### [Exercise details]
Search the records for the string "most" and return each line that has it.

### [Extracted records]
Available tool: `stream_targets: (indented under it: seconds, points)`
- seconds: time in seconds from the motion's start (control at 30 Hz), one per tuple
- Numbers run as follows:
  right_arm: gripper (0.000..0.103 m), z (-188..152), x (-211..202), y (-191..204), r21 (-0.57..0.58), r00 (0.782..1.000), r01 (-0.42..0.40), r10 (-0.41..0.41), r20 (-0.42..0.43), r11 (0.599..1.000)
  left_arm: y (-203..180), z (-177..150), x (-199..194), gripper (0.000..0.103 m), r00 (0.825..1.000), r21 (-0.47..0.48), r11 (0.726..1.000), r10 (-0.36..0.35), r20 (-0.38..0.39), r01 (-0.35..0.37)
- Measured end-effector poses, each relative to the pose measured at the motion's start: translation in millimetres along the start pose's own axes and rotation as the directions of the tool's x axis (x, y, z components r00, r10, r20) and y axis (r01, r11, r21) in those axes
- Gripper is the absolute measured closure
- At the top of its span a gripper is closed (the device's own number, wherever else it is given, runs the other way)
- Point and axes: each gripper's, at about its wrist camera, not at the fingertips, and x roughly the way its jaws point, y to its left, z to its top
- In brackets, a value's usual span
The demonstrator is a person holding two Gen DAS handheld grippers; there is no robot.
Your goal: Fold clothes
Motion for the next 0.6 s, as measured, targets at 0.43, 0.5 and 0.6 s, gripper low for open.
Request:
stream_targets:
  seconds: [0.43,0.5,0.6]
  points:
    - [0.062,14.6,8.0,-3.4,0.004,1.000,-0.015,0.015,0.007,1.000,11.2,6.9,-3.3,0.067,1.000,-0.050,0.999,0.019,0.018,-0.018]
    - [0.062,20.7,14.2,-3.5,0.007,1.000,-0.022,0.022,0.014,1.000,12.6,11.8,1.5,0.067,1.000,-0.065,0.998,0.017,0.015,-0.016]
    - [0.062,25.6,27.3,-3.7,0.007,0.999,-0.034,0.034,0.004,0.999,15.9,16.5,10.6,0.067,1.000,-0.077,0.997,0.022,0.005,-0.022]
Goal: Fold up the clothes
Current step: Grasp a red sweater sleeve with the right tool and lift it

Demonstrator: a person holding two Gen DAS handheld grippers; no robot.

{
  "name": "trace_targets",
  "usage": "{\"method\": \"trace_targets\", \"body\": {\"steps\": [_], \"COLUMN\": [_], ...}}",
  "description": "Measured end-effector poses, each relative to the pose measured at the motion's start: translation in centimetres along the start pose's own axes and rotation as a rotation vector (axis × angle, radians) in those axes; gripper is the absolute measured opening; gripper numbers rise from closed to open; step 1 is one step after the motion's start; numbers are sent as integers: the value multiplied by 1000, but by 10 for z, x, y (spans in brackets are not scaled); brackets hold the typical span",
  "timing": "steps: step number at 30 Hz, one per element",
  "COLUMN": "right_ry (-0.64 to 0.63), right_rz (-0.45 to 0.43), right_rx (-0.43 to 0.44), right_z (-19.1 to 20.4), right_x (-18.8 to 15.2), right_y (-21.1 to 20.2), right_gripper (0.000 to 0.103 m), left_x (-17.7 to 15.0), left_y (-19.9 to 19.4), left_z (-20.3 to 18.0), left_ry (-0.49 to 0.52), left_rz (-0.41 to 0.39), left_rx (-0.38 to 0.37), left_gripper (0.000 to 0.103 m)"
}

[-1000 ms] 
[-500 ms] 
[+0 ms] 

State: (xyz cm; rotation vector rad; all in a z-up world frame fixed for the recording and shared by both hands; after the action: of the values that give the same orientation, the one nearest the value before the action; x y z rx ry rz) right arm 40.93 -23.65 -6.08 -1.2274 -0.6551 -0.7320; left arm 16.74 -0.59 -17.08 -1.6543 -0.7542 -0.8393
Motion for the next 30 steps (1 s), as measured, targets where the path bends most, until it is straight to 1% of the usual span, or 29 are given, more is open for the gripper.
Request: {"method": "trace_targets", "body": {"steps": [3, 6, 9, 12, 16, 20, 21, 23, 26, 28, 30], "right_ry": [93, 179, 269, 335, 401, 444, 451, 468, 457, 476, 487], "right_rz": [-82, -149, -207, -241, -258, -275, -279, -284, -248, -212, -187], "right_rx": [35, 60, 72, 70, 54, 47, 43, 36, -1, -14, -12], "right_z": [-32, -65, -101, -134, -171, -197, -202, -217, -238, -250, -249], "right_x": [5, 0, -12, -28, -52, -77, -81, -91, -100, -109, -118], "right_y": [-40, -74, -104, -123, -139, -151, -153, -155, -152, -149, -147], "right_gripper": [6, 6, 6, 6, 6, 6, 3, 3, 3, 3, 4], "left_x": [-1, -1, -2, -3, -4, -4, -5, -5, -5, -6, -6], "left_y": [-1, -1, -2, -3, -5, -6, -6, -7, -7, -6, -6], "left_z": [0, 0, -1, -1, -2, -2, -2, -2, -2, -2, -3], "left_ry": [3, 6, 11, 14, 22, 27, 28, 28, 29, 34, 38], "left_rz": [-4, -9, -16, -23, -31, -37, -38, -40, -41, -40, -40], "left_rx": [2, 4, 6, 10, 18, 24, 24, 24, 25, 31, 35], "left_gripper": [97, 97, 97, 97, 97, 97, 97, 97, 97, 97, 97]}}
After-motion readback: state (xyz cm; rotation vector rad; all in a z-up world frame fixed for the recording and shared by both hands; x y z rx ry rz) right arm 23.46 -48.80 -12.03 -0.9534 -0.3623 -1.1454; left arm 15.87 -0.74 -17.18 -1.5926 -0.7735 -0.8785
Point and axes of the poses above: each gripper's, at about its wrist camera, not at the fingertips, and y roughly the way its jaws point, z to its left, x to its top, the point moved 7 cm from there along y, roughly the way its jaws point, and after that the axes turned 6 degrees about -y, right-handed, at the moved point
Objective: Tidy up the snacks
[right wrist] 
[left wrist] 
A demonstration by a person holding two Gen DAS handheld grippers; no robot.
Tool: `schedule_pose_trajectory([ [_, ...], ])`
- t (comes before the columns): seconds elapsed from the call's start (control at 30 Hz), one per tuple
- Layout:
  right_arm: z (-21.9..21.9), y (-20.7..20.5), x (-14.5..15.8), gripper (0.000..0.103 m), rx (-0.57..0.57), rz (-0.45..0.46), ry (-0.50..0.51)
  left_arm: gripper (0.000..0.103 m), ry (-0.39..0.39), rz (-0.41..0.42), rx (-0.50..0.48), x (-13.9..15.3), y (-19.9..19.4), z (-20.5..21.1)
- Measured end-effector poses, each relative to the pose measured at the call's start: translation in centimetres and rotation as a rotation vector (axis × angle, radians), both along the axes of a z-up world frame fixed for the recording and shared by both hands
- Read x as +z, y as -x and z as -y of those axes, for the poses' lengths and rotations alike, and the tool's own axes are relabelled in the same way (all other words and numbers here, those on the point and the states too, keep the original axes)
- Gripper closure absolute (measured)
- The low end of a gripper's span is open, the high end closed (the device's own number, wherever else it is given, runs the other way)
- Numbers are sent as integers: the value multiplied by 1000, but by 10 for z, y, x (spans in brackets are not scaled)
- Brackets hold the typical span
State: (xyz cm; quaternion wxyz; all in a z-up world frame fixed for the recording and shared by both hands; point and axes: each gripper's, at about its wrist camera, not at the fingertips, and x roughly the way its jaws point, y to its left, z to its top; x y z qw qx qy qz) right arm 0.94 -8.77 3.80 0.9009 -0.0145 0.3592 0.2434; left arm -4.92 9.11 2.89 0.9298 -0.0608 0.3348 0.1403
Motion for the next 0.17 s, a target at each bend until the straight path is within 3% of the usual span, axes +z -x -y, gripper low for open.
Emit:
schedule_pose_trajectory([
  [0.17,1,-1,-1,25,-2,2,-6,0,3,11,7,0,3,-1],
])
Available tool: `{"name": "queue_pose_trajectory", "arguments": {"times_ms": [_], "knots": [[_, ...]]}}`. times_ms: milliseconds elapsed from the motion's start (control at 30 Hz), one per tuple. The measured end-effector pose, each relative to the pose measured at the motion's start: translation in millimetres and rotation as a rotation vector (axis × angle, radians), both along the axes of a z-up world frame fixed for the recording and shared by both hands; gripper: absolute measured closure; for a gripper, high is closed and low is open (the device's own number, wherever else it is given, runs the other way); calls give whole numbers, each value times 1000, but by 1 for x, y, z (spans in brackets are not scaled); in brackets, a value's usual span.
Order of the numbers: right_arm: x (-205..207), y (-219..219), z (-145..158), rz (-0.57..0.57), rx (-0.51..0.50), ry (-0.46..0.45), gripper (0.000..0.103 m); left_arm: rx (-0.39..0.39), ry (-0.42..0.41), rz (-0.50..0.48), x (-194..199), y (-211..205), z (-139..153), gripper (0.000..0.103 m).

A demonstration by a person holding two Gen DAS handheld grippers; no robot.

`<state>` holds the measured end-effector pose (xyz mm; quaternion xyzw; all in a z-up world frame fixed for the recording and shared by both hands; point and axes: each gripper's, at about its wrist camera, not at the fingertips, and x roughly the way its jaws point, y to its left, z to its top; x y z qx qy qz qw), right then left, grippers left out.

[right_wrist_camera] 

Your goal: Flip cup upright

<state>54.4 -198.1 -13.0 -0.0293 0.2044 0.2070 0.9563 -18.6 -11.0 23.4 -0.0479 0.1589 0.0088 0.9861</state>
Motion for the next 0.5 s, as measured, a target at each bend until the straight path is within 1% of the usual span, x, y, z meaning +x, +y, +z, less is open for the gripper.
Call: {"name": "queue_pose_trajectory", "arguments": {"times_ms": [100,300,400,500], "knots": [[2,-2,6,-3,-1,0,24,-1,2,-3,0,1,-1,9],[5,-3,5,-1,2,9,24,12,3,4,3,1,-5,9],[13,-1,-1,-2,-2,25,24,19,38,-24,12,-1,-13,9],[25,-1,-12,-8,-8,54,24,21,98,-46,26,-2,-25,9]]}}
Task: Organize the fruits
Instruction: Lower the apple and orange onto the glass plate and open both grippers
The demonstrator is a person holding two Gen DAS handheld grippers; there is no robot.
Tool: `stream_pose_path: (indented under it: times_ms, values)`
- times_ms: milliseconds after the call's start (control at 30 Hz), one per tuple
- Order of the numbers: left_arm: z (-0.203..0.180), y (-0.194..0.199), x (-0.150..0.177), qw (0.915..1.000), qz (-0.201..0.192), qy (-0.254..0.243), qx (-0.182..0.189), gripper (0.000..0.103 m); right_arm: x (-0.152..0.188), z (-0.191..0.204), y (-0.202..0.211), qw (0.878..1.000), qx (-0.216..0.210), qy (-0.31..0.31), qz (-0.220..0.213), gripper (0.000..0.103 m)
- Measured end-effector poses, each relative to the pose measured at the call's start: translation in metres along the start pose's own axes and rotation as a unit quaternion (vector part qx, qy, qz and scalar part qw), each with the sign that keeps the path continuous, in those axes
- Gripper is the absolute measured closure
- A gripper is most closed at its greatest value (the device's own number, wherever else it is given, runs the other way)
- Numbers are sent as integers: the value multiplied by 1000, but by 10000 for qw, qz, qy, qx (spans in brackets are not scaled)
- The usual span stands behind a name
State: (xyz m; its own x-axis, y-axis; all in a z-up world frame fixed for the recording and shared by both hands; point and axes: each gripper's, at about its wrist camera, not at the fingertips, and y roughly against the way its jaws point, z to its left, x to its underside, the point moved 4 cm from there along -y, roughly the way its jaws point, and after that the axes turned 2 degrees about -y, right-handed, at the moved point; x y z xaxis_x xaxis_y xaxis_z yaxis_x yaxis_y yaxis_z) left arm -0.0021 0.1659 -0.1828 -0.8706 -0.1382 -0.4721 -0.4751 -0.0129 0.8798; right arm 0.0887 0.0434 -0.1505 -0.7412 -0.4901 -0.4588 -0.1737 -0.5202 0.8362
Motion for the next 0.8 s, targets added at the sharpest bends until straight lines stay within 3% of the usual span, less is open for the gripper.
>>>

### [Response]
Motion for the next 30 steps (1 s), as measured, targets where the path bends most, until it is straight to 1% of the usual span, or 29 are given, more is open for the gripper.
- A gripper is most closed at its greatest value (the device's own number, wherever else it is given, runs the other way)

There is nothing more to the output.